We consider first pre-emption based predominantly on the primary jurisdiction of the Board. This line of pre-emption analysis was developed in San Diego Unions v. Garmon, supra, and its history was recently summarized in Amalgamated Association of Street, Electric Railway & Motor Coach Employees v. Lockridge, 403 U.S. 274, 290-291, 91 S.Ct. 1909, 1920, 29 L.Ed.2d 473 (1971):

"(V)arying approaches were taken by the Court in initially grappling with this pre-emption problem. Thus, for example, some early cases suggested the true distinction lay between judicial application of general common law, which was permissible, as opposed to state rules specifically designed to regulate labor relations, which were pre-empted. See, e. g., Automobile Workers v. Russell, 356 U.S. 634, 645[1958] USSC 138; 78 S.Ct. 932, 2 L.Ed.2d 1030 (1958). Others made pre-emption turn on whether the States purported to apply a remedy not provided for by the federal scheme, e. g., Weber v. Anheuser-Busch, Inc., 34U.S. 468, 479-480, 75 S.Ct. 480, 99 L.Ed. 546 (1955), while in still others the Court undertook a thorough scrutiny of the federal Act to ascertain whether the state courts had, in fact, arrived at conclusions inconsistent with its provisions, E. g., Automobile Workers v. Wisconsin Employment Relations Bd., 336 U.S. 245, 69 S.Ct. 516, 93 L.Ed. 651 (1949). . . . (N)one of these approaches proved satisfactory, however, and each was ultimately abandoned. It was, in short, experience not pure logic which initially taught that each of these methods sacrificed important federal interests in a uniform law of labor relations centrally administered by an expert agency without yielding anything in return by way of predictability or ease of judicial application."
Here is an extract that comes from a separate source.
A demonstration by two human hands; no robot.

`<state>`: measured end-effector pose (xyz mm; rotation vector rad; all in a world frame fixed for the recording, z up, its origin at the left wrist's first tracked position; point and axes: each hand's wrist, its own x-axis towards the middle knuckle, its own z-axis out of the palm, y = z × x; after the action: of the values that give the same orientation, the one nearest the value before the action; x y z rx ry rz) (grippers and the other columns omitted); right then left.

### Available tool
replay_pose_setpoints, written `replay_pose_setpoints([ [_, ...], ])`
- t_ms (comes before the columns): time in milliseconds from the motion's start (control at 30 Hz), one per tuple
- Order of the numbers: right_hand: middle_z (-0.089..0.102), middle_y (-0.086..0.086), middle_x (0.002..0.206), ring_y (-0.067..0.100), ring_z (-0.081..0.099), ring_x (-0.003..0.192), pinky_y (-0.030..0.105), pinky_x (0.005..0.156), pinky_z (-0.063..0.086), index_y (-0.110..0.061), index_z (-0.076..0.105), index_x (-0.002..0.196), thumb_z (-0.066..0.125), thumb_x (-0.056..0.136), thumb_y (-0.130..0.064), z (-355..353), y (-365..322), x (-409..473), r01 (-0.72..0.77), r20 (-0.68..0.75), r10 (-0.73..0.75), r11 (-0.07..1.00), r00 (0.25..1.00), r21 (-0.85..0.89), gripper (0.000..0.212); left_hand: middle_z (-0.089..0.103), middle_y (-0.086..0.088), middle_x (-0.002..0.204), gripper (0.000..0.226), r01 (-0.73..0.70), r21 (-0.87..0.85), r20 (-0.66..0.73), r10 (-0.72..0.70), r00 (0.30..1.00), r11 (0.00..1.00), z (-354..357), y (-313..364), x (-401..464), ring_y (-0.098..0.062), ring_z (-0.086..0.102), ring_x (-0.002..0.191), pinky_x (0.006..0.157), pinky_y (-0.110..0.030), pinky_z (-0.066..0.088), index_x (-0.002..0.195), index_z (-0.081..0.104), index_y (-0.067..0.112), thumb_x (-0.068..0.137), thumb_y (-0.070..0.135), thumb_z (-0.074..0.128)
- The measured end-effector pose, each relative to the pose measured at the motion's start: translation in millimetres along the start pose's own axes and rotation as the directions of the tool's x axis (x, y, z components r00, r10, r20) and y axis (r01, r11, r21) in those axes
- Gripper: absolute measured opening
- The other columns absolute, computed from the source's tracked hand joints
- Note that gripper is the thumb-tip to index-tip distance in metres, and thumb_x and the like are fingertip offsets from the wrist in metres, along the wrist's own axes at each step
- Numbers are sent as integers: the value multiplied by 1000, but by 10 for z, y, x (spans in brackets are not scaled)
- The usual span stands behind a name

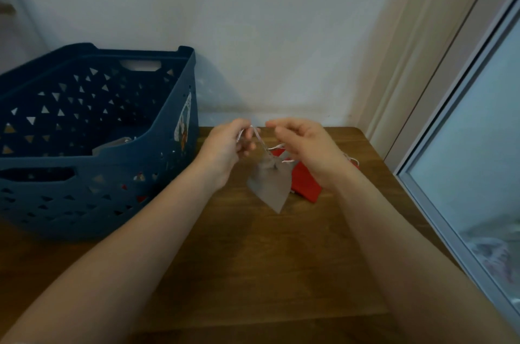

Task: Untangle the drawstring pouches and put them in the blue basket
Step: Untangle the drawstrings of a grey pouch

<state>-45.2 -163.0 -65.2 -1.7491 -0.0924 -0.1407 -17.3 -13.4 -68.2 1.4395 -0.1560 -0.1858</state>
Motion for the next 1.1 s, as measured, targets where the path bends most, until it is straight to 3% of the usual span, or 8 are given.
replay_pose_setpoints([
  [133, 59, -9, 72, 0, 50, 65, 20, 63, 41, -13, 68, 94, 64, 87, -19, 78, -27, -41, 199, 151, -142, 843, 978, -499, 10, 39, 4, 53, 40, -214, 265, -38, 232, 972, 940, 13, 83, -30, -6, 40, 53, 62, -22, 37, 53, 44, 11, 90, 21, 56],
  [200, 56, -7, 65, 1, 47, 57, 22, 57, 37, -11, 67, 84, 62, 88, -21, 107, -33, -53, 246, 198, -160, 783, 967, -571, 11, 40, 6, 55, 42, -252, 298, -23, 271, 962, 921, 21, 121, -53, -2, 42, 53, 65, -20, 39, 52, 44, 9, 90, 20, 58],
  [333, 53, -3, 60, 1, 47, 50, 19, 52, 38, -2, 62, 79, 55, 93, -16, 134, -58, -78, 187, 159, -142, 927, 977, -324, 21, 50, 11, 61, 32, -270, 230, 7, 276, 961, 935, 52, 121, -122, 2, 47, 55, 57, -12, 39, 59, 55, 13, 91, 19, 58],
  [467, 42, -3, 54, -1, 35, 38, 12, 40, 28, -12, 54, 70, 48, 96, -9, 148, -133, -86, 66, 68, -68, 997, 995, 29, 27, 53, 7, 63, 10, -129, 100, 93, 120, 988, 987, 17, 8, -160, -8, 44, 52, 53, -22, 36, 89, 58, 16, 93, 24, 53],
  [733, 56, -10, 50, -2, 47, 40, 10, 42, 35, -12, 67, 79, 51, 94, -11, 156, -138, -62, 58, -40, -60, 998, 997, -32, 22, 61, 7, 65, 19, -138, 292, 251, 63, 966, 947, 4, -90, -206, -5, 49, 55, 54, -16, 41, 86, 63, 12, 95, 22, 50],
  [867, 50, -14, 48, -1, 42, 39, 13, 42, 33, -17, 64, 95, 48, 96, -11, 130, -71, -50, 28, -121, -22, 998, 992, 48, 17, 60, 0, 71, 18, 49, -24, 261, -41, 965, 999, -30, -111, -185, -7, 46, 53, 50, -17, 39, 91, 62, 10, 96, 18, 47],
  [967, 41, -4, 57, 1, 32, 40, 15, 39, 28, -22, 58, 99, 46, 96, -8, 88, 24, -19, -21, -256, 62, 987, 965, 161, 19, 59, 0, 77, 16, 205, -318, 287, -112, 951, 926, -37, -132, -190, -4, 41, 46, 40, -12, 34, 92, 58, 9, 96, 15, 44],
  [1100, 41, -2, 56, 7, 32, 43, 17, 39, 26, -19, 54, 85, 46, 92, 0, 79, 22, -47, 43, -357, 54, 966, 932, 257, 21, 49, 3, 64, 27, 184, -48, 224, -169, 960, 982, 33, -166, -216, -7, 39, 46, 41, -17, 31, 77, 53, 15, 98, 29, 43],
])
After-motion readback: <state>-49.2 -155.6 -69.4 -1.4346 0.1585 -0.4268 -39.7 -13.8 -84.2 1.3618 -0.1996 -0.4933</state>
The failure of alternative analyses and the interplay of the foregoing policy considerations, then, led this Court to hold in Garmon, 359 U.S., at 244, 79 S.Ct. 773:

"'When it is clear or may fairly be assumed that the activities which a State purports to regulate are protected by § 7 of the National Labor Relations Act, or constitute an unfair labor practice under § 8, due regard for the federal enactment requires that state jurisdiction must yield. To leave the States free to regulate conduct so plainly within the central aim of federal regulation involves too great a danger of conflict between power asserted by Congress and requirements imposed by state law.'"
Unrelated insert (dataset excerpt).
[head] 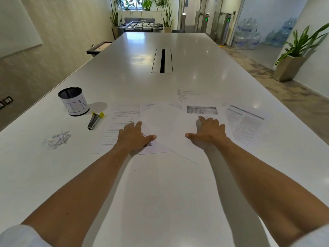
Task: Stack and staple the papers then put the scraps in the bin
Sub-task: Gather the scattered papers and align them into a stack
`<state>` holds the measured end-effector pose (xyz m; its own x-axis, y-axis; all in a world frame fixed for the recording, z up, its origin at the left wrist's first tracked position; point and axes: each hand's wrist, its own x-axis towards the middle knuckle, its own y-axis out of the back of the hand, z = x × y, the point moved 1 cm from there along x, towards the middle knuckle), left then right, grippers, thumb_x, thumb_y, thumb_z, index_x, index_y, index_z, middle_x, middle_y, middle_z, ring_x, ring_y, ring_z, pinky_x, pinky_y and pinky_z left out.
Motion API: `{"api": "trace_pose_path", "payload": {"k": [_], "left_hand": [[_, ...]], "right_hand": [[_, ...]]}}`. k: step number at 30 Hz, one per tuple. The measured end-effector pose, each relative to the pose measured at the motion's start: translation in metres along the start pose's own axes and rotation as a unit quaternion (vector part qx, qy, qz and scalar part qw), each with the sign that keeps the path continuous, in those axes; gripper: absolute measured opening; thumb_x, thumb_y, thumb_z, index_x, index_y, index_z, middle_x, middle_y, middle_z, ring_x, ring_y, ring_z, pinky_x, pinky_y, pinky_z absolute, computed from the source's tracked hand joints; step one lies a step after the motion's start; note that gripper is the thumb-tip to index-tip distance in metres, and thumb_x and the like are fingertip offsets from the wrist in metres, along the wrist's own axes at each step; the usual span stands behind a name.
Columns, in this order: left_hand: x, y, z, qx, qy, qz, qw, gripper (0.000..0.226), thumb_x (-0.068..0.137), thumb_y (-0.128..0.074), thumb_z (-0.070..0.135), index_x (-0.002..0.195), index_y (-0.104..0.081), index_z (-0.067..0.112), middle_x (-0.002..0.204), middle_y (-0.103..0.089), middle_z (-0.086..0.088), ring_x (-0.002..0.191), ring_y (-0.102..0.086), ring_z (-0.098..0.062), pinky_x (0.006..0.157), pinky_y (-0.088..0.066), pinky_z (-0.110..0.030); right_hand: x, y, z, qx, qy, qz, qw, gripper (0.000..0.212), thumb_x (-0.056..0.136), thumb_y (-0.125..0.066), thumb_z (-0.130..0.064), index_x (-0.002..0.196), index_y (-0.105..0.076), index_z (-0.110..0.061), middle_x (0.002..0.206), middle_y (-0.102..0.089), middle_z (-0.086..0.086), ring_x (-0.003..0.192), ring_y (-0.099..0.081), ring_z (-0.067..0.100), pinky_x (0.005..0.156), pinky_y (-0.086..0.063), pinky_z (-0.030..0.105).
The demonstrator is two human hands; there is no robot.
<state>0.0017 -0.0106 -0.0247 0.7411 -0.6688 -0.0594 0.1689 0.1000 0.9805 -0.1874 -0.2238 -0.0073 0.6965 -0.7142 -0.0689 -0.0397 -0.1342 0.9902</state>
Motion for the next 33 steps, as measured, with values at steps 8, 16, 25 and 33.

See also San Diego Unions v. Garmon, 359 U.S., at 244-247, 79 S.Ct., at 779-781; Lockridge, supra, 403 U.S., at 286-290, 91 S.Ct., at 1917-1920.
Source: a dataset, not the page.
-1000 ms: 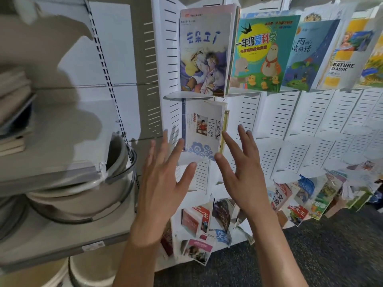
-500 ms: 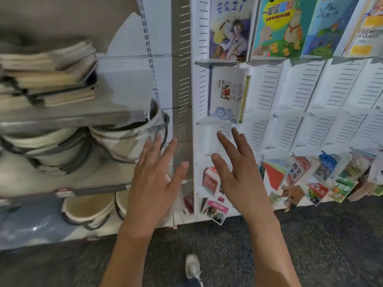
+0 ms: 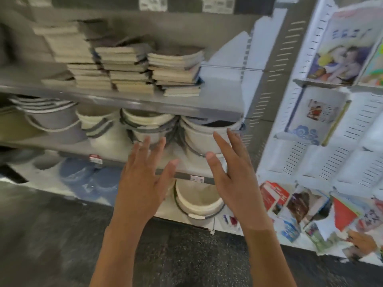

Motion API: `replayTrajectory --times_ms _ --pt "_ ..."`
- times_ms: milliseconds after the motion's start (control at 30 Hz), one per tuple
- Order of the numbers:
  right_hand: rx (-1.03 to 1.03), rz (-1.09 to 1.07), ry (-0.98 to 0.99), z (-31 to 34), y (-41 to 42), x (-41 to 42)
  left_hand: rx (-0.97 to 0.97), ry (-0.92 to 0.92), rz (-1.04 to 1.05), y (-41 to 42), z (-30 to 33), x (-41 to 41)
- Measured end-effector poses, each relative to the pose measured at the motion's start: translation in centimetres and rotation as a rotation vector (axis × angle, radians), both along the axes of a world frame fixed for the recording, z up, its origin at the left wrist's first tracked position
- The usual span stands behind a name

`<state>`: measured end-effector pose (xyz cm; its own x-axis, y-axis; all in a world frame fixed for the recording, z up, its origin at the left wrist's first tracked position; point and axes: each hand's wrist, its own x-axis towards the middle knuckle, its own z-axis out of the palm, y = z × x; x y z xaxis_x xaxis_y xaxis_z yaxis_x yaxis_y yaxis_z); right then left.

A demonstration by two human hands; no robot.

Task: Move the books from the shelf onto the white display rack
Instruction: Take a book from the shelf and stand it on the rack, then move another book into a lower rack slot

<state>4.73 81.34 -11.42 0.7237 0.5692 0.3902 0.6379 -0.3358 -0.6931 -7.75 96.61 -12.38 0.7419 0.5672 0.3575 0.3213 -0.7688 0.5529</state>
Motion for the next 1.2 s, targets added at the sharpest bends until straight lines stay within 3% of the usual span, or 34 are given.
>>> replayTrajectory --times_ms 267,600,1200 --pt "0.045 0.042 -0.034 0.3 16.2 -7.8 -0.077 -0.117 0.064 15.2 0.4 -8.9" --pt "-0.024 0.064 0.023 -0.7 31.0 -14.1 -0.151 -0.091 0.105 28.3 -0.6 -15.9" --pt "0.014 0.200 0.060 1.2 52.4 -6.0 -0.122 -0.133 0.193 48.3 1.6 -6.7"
However, a second line of pre-emption analysis has been developed in cases focusing upon the crucial inquiry whether Congress intended that the conduct involved be unregulated because left "to be controlled by the free play of economic forces." NLRB v. Nash-Finch Co., 404 U.S. 138, 144, 92 S.Ct. 373, 377, 30 L.Ed.2d 328 (1971). Concededly this inquiry was not made in 1949 in the so-called Briggs-Stratton case, Automobile Workers v. Wisconsin Emp. Rel. Board, 336 U.S. 245, 69 S.Ct. 516, 93 L.Ed. 651 (1949), the decision of this Court heavily relied upon by the court below in reaching its decision that state regulation of the conduct at issue is not pre-empted by national labor law. In Briggs-Stratton, the union, in order to bring pressure on the employer during negotiations, adopted a plan whereby union meetings were called at irregular times during working hours without advance notice to the employer or any notice as to whether or when the workers would return. In a proceeding under the Wisconsin Employment Peace Act, the Wisconsin Employment Relations Board issued an order forbidding the union and its members to engage in concerted efforts to interfere with production by those methods. This Court did not inquire whether Congress meant that such methods should be reserved to the union "to be controlled by the free play of economic forces." Rather, because these methods were "neither made a right under federal law nor a violation if it" the Court held that there "was no basis for denying to Wisconsin the power, in governing her internal affairs, to regulate" such conduct. Id., at 265, 69 S.Ct., at 527.